• _WORK TO COMPLETE_
Please report how many lines in the data below contain "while". Nothing besides the number should be written.

• _DATASET EXCERPTS_
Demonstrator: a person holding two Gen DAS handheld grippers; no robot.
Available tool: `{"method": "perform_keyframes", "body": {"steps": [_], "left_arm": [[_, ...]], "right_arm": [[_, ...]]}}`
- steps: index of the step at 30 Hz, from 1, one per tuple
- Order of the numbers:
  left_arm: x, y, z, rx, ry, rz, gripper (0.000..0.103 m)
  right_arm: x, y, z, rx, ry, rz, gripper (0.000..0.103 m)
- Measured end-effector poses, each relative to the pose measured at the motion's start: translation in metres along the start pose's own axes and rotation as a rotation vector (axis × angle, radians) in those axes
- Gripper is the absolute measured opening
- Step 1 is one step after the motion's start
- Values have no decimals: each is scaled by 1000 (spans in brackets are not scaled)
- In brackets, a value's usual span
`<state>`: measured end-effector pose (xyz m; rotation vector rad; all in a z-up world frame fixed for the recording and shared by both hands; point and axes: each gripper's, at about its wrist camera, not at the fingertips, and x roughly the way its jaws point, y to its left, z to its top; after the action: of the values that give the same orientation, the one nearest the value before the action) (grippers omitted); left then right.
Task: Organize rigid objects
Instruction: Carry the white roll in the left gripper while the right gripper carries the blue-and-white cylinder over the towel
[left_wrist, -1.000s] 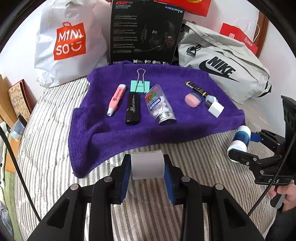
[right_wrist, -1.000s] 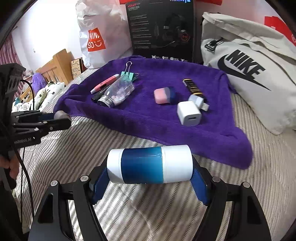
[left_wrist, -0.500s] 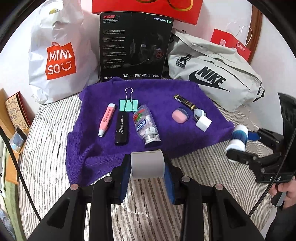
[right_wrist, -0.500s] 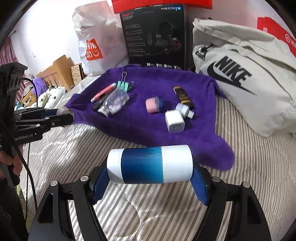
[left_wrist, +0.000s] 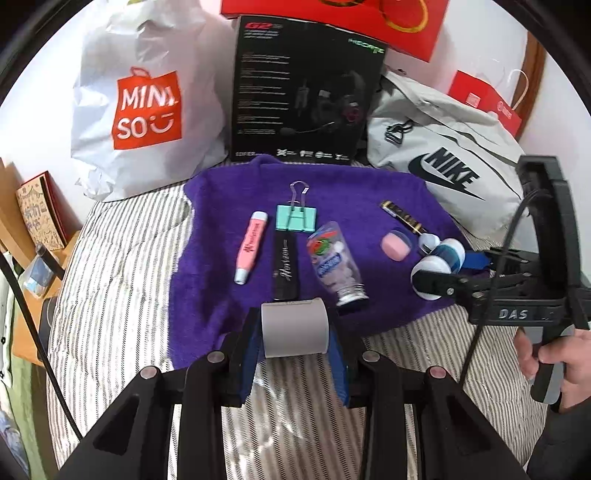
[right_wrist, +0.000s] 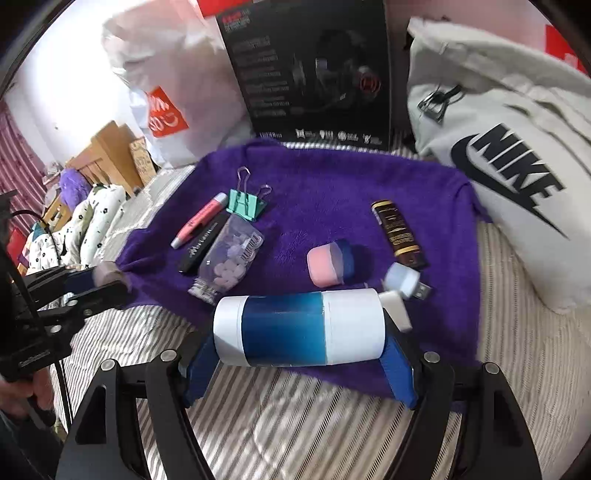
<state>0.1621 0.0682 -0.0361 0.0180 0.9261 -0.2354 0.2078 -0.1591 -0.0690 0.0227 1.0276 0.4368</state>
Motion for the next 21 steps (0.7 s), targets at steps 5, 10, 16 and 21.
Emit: {"method": "perform_keyframes", "body": {"steps": [5,10,16,21], "left_arm": [[6,14,3,-22,1,-8,32],[11,18,6,-24,7,-16,32],[18,15,16,-14,12,-25,32],[27,18,27,-11,19,-20,32]], "right_arm": [[19,3,7,-3,45,-14,76],[33,10,12,-30,78,-58,76],[42,20,16,-99,94,-92,77],[43,21,15,-162,97,-88,77]]}}
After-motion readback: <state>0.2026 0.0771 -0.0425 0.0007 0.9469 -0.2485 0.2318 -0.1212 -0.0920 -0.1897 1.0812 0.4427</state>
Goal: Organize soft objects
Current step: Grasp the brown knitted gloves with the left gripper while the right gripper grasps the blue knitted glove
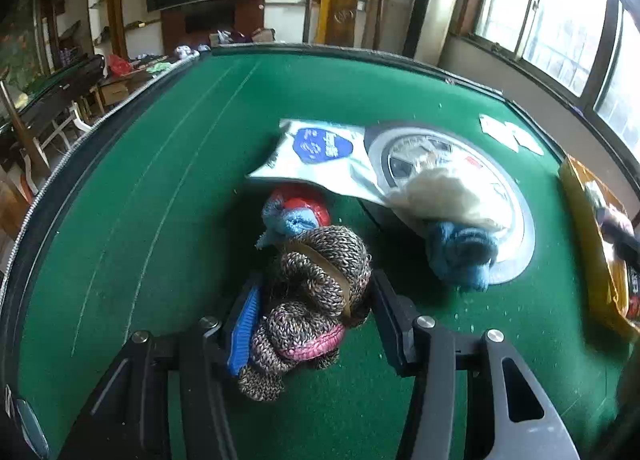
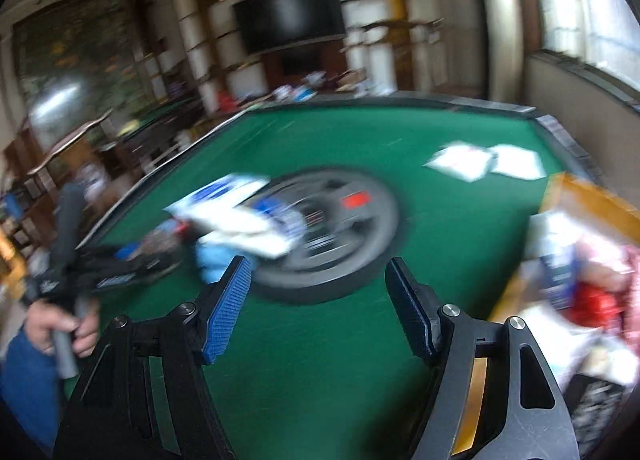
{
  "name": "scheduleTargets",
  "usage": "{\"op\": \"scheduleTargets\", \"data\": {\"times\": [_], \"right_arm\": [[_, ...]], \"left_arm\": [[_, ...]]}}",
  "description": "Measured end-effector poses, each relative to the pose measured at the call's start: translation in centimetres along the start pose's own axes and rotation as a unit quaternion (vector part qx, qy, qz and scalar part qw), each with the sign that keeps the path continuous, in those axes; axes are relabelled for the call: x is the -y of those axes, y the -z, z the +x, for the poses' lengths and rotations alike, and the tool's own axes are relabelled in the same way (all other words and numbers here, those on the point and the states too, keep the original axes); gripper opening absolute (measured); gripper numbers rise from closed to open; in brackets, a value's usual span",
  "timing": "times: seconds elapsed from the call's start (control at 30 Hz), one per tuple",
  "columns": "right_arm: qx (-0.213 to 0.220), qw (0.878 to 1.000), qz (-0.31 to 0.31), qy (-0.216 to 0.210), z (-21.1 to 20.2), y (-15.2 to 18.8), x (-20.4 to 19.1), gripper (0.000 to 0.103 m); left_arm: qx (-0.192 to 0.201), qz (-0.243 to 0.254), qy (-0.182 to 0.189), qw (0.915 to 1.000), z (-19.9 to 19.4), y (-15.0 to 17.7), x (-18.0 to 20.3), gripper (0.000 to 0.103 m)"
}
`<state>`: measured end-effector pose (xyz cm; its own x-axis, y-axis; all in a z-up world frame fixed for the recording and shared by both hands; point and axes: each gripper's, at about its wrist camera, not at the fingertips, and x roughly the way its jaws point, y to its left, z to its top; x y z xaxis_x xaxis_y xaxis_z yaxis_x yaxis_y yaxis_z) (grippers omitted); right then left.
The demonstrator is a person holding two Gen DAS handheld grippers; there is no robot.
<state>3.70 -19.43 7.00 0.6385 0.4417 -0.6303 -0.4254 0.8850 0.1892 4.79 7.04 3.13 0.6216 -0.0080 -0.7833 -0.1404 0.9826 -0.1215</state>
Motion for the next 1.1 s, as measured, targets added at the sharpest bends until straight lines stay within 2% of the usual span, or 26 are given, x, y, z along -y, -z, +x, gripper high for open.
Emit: {"op": "scheduleTargets", "data": {"times": [0.1, 0.13, 0.23, 0.37, 0.5, 0.57, 0.6, 0.63, 0.7, 0.9, 0.97, 1.1], "right_arm": [[-0.047, 0.997, 0.003, -0.061, 2.6, 0.8, -3.1, 0.071], [-0.06, 0.996, -0.001, -0.064, 3.5, 1.1, -4.0, 0.071], [-0.091, 0.994, -0.019, -0.051, 6.1, 1.5, -6.5, 0.071], [-0.111, 0.993, -0.03, -0.04, 9.2, 1.2, -8.7, 0.071], [-0.121, 0.992, -0.04, -0.008, 11.5, 0.2, -9.9, 0.071], [-0.132, 0.99, -0.04, 0.002, 13.0, -0.2, -10.1, 0.07], [-0.129, 0.991, -0.036, 0.0, 13.4, -0.4, -10.1, 0.054], [-0.119, 0.993, -0.026, -0.008, 13.4, -0.7, -9.9, 0.044], [-0.123, 0.992, -0.025, -0.004, 13.9, -0.8, -9.9, 0.041], [-0.123, 0.992, -0.039, -0.013, 11.1, 0.8, -10.2, 0.041], [-0.121, 0.991, -0.038, -0.037, 9.3, 1.8, -10.0, 0.041], [-0.124, 0.99, -0.042, -0.049, 7.6, 3.3, -9.5, 0.041]], "left_arm": [[0.001, -0.004, -0.006, 1.0, 0.0, 0.0, 0.0, 0.053], [-0.003, -0.007, -0.003, 1.0, 0.0, 0.0, 0.0, 0.053], [-0.006, -0.013, 0.001, 0.9999, 0.2, -0.1, -0.1, 0.053], [-0.01, -0.023, 0.008, 0.9996, 0.5, -0.3, -0.4, 0.053], [-0.018, -0.027, 0.016, 0.9993, 0.8, -0.3, -0.5, 0.053], [-0.016, -0.029, 0.008, 0.9994, 0.7, -0.3, -0.6, 0.052], [-0.017, -0.03, 0.011, 0.9994, 0.7, -0.4, -0.8, 0.053], [-0.018, -0.032, 0.018, 0.9992, 0.7, -0.4, -0.9, 0.053], [-0.018, -0.031, 0.019, 0.9992, 0.7, -0.4, -0.8, 0.053], [-0.013, -0.02, 0.025, 0.9994, 0.3, -0.3, -0.3, 0.053], [-0.013, -0.009, 0.03, 0.9994, 0.3, -0.1, 0.4, 0.053], [-0.02, 0.025, 0.036, 0.9988, 0.4, 0.4, 2.2, 0.053]]}}
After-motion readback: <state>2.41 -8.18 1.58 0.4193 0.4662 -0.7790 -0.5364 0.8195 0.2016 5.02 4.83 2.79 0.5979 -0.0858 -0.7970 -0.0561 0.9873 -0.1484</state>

• _OUTPUT OF THE EXERCISE_
2